The goal is to get the information out and alert the students about this increase, Laros said.

"It's hard to break the pattern because it's spread silently," she said.

With 2.8 million Americans infected each year, chlamydia is the most common bacterial sexually transmitted disease, according to the Centers for Disease Control and Prevention. Women ages 15 to 24 have the highest infection rates, possibly because of frequent screening, according to 2005 data.

It is treatable with antibiotics but often manifests itself undetected - about 75 percent of infected women and 50 percent of infected men show no symptoms.

An increase in reported cases could be the result of a genuine outbreak or simply more frequent testing, said Craig Roberts, an epidemiologist at the University Health Services in Madison.

He has not seen the same trend at the University of Wisconsin, where the STD clinic also extends to the public, he said.

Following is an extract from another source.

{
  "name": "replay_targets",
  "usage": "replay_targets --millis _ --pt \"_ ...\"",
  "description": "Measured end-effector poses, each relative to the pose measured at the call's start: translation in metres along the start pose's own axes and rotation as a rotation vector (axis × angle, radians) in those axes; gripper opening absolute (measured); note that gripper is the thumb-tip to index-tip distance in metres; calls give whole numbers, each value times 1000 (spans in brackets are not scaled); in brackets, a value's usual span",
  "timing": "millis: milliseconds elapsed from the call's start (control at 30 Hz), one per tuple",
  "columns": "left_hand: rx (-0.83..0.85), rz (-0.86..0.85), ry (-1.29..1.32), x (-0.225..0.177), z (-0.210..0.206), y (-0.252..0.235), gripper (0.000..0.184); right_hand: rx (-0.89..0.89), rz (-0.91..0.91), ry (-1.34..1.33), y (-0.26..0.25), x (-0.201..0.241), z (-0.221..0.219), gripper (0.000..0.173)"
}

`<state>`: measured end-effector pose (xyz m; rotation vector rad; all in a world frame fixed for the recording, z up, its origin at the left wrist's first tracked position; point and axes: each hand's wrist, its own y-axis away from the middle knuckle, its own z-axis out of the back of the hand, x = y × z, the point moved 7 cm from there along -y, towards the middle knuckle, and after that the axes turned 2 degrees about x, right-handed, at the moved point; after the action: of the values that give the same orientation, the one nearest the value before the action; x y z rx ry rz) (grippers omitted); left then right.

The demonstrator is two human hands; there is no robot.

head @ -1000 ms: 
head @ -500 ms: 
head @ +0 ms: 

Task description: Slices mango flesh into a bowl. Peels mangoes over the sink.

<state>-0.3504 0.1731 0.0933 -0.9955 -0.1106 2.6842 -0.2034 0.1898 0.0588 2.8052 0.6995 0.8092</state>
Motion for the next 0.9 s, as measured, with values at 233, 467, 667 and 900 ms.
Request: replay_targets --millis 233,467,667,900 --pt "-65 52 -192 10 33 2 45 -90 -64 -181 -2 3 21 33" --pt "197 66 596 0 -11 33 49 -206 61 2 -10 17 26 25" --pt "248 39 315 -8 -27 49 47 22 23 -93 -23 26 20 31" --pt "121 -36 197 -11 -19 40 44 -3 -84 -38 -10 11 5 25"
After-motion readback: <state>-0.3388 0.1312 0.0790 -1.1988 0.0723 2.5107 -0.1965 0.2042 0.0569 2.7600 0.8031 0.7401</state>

Laros said that more frequent testing is unlikely the reason for the increase. While women typically get tested during annual Pap smears, men get care only after they see symptoms, she said.

Though the UI outbreak seems to center on men, more serious consequences of untreated chlamydia seem to fall on women. Nationally, about 40 percent of women suffer permanent damage of the uterus and fallopian tubes as a result of pelvic inflammatory disease, provoked by chlamydia. In some cases this leads to infertility and chronic pelvic pain.

After two sessions of "Ask the Sexperts" in Mayflower and Quadrangle Halls, Laros said, she has been able to reach more freshmen through the presentations.

"Sometimes it takes time for information to permeate through the campus," Laros said.

In the next two days she might see more students get tested, she said, noting that a simple urine sample is necessary for testing.

Transmission can be prevented by using latex male condoms and telling sexual partners to get tested when symptoms appear.